All these place names are becoming mythic to me.  The same thing happened when I rode the Underground in London. I started to have deep feelings about places like Goodge Street or Tottenham Court Road or the Strand or Angel or Moorgate.  Often I wanted to travel to these stations just because I liked the name, say, of Finchley Road and Frognal or Finchley Road.  ,

Now, I board the train and I start feeling attached to names like Largo and Foggy Bottom and I wonder what's going on at Crystal City and what's new at New Carrollton.  I see names like Landover and Bethesda, names I know from the world of professional sports and sometimes I wonder if the Grateful Dead ever played at Shady Grove.

Did I expect, when we moved to Maryland, that I might find getting around bewildering?

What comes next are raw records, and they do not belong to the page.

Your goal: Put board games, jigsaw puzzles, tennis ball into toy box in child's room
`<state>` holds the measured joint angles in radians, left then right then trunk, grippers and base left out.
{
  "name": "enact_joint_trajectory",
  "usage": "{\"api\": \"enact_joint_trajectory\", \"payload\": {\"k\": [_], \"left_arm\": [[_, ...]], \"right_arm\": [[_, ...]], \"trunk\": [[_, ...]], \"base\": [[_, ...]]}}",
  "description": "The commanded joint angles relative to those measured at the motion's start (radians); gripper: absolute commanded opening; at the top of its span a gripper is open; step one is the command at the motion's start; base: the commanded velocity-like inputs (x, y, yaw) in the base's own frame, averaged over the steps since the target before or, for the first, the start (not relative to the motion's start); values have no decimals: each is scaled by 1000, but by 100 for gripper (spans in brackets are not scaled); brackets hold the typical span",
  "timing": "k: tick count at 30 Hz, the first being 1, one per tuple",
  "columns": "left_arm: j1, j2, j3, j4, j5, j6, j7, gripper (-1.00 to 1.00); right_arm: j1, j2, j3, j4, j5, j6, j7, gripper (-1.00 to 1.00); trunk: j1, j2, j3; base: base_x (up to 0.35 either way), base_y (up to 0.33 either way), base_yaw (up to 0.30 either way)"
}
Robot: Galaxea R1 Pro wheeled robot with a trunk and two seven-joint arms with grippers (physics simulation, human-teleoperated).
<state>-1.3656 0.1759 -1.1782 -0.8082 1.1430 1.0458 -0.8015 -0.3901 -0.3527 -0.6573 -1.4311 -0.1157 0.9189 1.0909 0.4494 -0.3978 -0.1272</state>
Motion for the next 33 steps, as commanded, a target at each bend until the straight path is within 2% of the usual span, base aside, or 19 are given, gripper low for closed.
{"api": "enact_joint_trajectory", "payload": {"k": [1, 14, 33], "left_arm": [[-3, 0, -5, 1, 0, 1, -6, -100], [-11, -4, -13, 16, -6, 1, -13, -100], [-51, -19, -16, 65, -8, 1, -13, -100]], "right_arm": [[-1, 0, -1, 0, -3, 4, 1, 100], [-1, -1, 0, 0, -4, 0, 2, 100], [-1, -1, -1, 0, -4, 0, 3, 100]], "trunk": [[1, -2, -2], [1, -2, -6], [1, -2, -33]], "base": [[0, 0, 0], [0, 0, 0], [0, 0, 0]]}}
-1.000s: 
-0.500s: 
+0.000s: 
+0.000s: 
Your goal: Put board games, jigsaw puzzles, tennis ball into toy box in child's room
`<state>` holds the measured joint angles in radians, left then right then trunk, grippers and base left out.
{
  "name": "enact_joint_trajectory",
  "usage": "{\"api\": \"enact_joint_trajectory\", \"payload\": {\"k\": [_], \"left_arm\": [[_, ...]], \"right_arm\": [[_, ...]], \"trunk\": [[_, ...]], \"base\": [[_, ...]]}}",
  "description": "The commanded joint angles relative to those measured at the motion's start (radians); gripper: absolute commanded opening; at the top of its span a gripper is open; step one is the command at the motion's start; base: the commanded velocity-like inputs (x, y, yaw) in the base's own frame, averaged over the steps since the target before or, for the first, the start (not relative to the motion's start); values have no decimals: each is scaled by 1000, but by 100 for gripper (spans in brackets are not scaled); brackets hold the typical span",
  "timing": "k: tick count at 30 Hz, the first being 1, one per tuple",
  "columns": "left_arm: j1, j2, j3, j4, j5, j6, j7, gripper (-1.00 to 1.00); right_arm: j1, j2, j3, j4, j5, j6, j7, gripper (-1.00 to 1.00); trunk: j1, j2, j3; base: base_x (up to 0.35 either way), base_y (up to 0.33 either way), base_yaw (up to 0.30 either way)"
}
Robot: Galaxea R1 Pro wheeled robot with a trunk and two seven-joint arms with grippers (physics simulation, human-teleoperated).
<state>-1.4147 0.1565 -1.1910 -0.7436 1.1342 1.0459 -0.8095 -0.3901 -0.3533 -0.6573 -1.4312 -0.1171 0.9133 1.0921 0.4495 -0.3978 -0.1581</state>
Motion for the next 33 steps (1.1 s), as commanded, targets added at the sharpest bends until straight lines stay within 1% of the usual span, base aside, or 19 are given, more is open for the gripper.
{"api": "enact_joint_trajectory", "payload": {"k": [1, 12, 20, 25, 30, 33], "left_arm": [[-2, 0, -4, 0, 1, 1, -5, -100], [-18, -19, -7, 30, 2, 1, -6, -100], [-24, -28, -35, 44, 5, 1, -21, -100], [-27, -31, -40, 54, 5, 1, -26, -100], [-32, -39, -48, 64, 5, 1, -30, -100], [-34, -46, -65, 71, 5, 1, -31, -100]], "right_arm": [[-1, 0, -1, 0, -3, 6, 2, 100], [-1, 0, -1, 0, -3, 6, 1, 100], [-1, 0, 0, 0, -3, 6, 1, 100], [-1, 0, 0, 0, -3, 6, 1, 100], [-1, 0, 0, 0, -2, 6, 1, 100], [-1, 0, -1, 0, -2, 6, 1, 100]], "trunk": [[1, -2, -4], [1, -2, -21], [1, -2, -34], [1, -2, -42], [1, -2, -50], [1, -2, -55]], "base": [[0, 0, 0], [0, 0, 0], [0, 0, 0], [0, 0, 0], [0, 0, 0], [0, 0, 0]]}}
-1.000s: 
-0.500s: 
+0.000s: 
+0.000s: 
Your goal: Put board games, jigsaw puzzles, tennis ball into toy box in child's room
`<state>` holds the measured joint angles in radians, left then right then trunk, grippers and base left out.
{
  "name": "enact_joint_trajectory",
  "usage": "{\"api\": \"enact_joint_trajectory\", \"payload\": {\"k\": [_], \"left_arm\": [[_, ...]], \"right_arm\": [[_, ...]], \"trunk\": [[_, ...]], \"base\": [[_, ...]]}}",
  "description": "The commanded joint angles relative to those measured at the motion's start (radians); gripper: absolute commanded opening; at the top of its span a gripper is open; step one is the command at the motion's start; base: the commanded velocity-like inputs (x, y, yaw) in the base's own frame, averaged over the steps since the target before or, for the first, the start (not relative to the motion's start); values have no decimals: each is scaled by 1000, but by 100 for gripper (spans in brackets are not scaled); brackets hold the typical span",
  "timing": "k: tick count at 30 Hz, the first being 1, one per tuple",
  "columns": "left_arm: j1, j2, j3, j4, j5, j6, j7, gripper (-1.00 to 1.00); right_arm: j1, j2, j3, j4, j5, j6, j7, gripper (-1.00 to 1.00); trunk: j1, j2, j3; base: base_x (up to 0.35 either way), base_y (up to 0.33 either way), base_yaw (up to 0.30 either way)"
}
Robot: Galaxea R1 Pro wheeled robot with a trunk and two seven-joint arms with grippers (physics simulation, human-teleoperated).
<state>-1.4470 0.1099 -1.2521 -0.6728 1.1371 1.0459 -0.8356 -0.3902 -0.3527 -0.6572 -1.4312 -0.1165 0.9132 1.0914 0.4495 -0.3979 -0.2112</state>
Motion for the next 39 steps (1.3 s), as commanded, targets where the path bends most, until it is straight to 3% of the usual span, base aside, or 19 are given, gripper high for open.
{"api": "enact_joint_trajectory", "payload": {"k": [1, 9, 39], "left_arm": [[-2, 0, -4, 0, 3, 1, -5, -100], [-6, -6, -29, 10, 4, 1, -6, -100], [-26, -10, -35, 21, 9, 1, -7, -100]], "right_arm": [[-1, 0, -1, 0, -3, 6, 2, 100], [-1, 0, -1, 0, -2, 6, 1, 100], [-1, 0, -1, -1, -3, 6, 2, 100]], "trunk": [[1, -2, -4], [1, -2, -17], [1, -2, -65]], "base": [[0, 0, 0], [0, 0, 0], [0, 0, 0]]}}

Did I expect to spend a lot of time reading maps, navigating scores of roads, and learning to get a grip on the geography of our nation's capital?  Yes.

I expected crowded roadways and crowded trains.  I expected to walk the streets and ride buses and trains with more people different from me that I've ever been in the company of my whole life.  I expected that, along with hearing different languages and hearing English spoken in variety of musical, fascinating ways.

I expected all that.

What I didn't expect was to learn that I was chauvinistic about Pacific Northwest beauty.  Even though I have traveled by car across the country several times and seen what natural variety and natural beauty there is across the USA, I was always pretty much fixed on the idea that true beauty only exists in Oregon, Washington, and North Idaho.

I especially thought that I'd never find natural beauty in the miles and miles of towns sprawling in all directions from Washington, D.C. but would have to get used to miles and miles of strip malls, apartment complexes, gas stations, and suburban sameness.

To a degree, living in this suburbanapolis has been this way, but I've been struck by how much natural beauty is all around me.

I have yet to explore much of the beauty Maryland and N. Virginia, and Washington, D. C. hold. Down in Alexandria, I've spent quite a few hours in Huntley Meadows, a wetland teeming with fowl and foliage secluded just minutes from Rt 1 (also known as Richmond Highway, Baltimore Avenue, Rhode Island Avenue and host of other names).  Likewise, here in Greenbelt, I'm becoming more and more familiar with the beauty of Greenbelt Lake. I've walked its circumference in the autumn under canopies of orange, red, and yellow leaves and now in the winter with the trees standing like skeletons against gray skies, stark and gorgeous.

I have books and the World Wide Web to guide me to nearby lakes, rivers, reserves, parks, an arboretum or three or four, as well as hiking trails to waterfalls and historical sites.

I'm not a hundred percent sure I'll visit all these places that are available, but I am one hundred percent sure that in my new corner of the world, in the midst of all that is perplexing and concrete and crowded, there are trees, trails, birds, bays, lakes, rivers, and other green sources of beauty in the city and in the country and these places will give me respite from the push and pull of the bewildering place I call home.